Concerns for a group of people feared drowned in Indian Ocean

Concerns for a group of people feared drowned in Indian Ocean

Updated 6 January 2012, 10:35 AEDT

There are grave concerns for a group of people feared drowned in the Indian Ocean, about half way between Sri Lanka and Australia.

Presenter:Alexandra Kirk

Brendan O'Connor, Australia's Minister for Home Affairs; Kevin Rudd, Australia's Prime Minister

KIRK: Australia's Customs and Border Protection Service says the Maritime Safety Authority received the first distress call just after seven yesterday morning Australian Eastern Daylight Saving Time but the information wasn't clear. The position of the leaking boat wasn't determined for another three hours.
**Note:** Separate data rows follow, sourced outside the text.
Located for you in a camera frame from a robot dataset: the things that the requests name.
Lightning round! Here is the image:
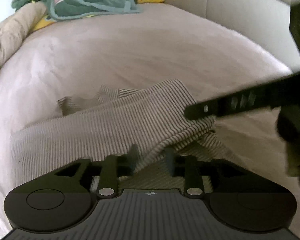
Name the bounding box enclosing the grey white striped garment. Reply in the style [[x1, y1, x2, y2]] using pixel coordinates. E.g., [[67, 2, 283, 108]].
[[10, 79, 238, 194]]

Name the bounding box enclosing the green towel blanket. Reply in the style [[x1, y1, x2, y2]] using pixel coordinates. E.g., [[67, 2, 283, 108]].
[[11, 0, 143, 21]]

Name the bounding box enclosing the pale pink bed blanket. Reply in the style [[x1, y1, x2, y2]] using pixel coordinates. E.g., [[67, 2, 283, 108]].
[[0, 2, 294, 230]]

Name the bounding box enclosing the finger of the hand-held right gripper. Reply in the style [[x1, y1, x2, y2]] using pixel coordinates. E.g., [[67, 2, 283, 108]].
[[184, 72, 300, 121]]

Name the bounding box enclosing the beige padded headboard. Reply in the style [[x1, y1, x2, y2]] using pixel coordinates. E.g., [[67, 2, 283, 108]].
[[140, 0, 300, 72]]

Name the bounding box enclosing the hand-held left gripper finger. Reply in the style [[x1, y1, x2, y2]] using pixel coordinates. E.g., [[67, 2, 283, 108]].
[[164, 147, 240, 198]]

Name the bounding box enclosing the beige rolled duvet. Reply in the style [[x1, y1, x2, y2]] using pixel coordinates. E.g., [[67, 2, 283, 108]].
[[0, 1, 48, 80]]

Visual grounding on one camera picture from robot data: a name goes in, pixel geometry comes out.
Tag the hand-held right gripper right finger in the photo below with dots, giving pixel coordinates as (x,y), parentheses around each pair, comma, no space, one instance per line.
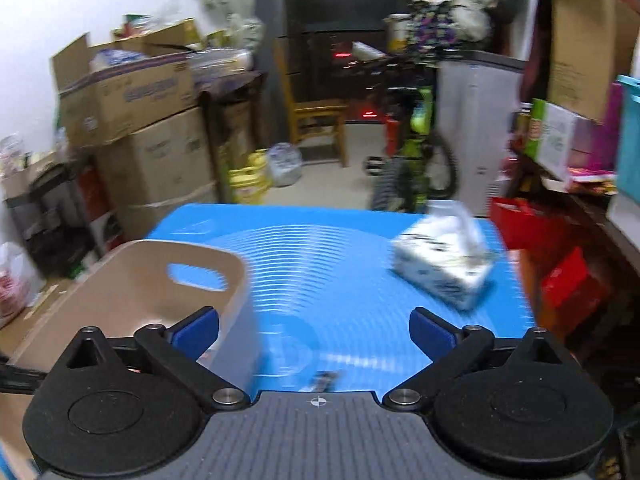
(430,332)

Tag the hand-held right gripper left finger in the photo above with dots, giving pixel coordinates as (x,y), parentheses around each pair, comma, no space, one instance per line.
(200,332)

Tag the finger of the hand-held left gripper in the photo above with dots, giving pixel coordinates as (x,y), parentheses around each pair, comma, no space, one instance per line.
(20,377)

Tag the beige plastic storage bin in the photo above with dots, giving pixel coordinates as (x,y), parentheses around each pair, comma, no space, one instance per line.
(125,290)

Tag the white tissue box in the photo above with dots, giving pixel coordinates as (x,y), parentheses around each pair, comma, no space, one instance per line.
(440,260)

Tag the white red printed plastic bag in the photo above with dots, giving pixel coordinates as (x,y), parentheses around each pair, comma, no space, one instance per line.
(15,285)

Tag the blue silicone mat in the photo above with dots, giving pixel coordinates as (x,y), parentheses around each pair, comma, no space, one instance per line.
(340,270)

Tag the taped cardboard box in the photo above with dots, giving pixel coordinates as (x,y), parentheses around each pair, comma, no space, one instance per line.
(170,215)

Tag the red paper bag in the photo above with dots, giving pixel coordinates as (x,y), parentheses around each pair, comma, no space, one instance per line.
(515,222)

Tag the red black appliance box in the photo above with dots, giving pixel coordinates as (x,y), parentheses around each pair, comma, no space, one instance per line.
(100,225)

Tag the red gift box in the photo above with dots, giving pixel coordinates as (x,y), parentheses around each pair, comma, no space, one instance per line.
(575,285)

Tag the yellow oil bottles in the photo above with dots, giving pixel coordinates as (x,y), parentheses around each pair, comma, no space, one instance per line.
(250,180)

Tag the black metal cart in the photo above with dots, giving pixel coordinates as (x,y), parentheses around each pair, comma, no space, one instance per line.
(50,210)

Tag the green black bicycle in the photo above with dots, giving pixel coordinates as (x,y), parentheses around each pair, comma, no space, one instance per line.
(415,160)

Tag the large plain cardboard box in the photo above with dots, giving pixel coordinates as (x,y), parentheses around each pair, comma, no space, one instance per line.
(160,155)

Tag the clear plastic bag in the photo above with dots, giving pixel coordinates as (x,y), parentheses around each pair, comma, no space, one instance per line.
(285,165)

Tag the dark wooden table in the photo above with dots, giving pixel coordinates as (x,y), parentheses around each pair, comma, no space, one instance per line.
(600,230)

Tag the dark wooden cabinet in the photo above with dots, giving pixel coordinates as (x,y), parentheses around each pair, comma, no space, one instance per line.
(235,130)

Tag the white cabinet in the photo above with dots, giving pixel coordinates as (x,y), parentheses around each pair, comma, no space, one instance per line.
(480,125)

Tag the white plastic box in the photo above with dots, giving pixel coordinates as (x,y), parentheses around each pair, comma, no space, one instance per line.
(625,217)

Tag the green white carton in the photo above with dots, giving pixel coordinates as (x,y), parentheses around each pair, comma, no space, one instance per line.
(555,140)

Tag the open printed cardboard box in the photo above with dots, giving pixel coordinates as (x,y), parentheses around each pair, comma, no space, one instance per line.
(135,100)

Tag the wooden chair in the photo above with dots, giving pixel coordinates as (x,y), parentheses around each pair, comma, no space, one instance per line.
(315,120)

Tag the blue plastic storage crate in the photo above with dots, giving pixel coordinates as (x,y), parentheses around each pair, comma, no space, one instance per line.
(630,135)

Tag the floral fabric bag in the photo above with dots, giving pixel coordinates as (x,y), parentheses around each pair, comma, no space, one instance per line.
(432,30)

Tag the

The Authority issued a distress call to all boats within 12 hours' reach just after 11.

It was another 5 hours before the first boat arrived on the scene.

The Minister for Home Affairs, Brendan O'Connor isn't saying if they're asylum seekers or where they're from.
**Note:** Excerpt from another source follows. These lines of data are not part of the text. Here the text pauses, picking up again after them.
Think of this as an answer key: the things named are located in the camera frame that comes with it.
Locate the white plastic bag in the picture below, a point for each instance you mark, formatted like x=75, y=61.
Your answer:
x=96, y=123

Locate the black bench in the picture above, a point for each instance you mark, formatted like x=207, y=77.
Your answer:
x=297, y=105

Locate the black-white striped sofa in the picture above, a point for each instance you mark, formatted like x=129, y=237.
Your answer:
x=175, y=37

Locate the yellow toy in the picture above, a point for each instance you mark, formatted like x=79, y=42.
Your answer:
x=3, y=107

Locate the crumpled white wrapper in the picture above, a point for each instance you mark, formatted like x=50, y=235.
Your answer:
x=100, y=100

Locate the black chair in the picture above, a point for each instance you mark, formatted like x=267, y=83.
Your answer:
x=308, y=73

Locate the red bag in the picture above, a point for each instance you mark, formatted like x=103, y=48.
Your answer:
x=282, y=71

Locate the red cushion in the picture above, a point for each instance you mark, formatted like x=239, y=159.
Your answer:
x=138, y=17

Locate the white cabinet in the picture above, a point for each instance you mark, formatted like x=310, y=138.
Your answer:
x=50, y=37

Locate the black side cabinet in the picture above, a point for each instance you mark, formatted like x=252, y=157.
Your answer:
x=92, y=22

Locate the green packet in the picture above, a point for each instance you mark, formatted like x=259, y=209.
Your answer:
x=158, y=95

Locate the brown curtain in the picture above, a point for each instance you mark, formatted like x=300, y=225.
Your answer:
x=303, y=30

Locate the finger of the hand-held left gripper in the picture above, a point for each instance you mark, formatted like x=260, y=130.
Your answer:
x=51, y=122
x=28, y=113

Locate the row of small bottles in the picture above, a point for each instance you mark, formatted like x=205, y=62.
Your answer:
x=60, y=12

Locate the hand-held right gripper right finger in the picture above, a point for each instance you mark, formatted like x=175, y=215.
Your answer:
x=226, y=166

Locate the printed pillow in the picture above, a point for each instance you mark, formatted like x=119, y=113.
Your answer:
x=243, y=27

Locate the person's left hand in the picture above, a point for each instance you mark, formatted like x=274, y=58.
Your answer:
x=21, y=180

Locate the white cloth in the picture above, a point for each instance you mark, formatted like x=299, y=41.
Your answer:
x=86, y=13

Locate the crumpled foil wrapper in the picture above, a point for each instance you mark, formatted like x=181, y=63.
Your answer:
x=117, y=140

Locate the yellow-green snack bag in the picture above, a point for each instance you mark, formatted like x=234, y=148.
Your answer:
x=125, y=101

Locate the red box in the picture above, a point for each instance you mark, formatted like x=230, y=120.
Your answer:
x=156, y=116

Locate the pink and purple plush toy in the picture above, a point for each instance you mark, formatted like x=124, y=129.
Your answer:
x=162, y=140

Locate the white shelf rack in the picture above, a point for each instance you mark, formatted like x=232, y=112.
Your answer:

The Border Protection Service says survivors claim 39 people were on board. The Minister says there were as many as 40.

O'CONNOR: As recently as just some minutes ago another person was rescued on the LNG Pioneer. That now accounts for 19 of the passengers that were on the vessel that has sunk. I can also confirm that the RAAF P3 aircraft that went to the assistance of this vessel and those passengers has spotted two people in the water and has provided, has effectively sent an inflatable raft to those two people currently in the water and the two commercial vessels continue to provide assistance to the passengers at this present moment.

KIRK: The Government says it hadn't been tracking this boat.

Officials say a small Taiwanese fishing trawler was the first on the scene, telling the Safety Authority that a boat was taking on water but wasn't sinking.

The trawler was too small to take all those aboard, so it stayed alongside the leaky boat until a massive Bahamas-flagged merchant ship, the LNG Pioneer, arrived.

PM's been told all ended up in the sea, when their boat capsized, just as the tanker approached.

The Government says it was pitch dark, with no moonlight, making search and rescue very difficult.

Three aircraft have been dispatched to search for more survivors 350 nautical miles north/north west of Cocos Island, an RAAF P3 Orion surveillance plane fitted with sensors, including infra-red detectors, a customs Dash 8 and a Royal Flying Doctor Service jet.

They're working with the two boats already there with no Australian government vessels anywhere near the area.

O'CONNOR: It would take 28 hours sailing time for the closest vessel to reach this particular area.

We have. the Australian search and rescue zone is 53 million square kilometres, it is one tenth of the world's surface, it is a massive area.

KIRK: The Prime Minister isn't saying where the survivors will be taken.

RUDD: I do not have that information available to me now either because all of the efforts right now are legitimately dedicated to attending to lives at risk at sea.

KIRK: Minister O'Connor says no decision's been made yet.

O'CONNOR: We will do everything we can to recover all passengers and prevent people, wherever possible, perishing in this tragic situation. At that point, the masters of the vessels will determine, in conjunction with the Australian Safety Maritime Authority where the safest port will be, that may well be Christmas Island, it may well be another port.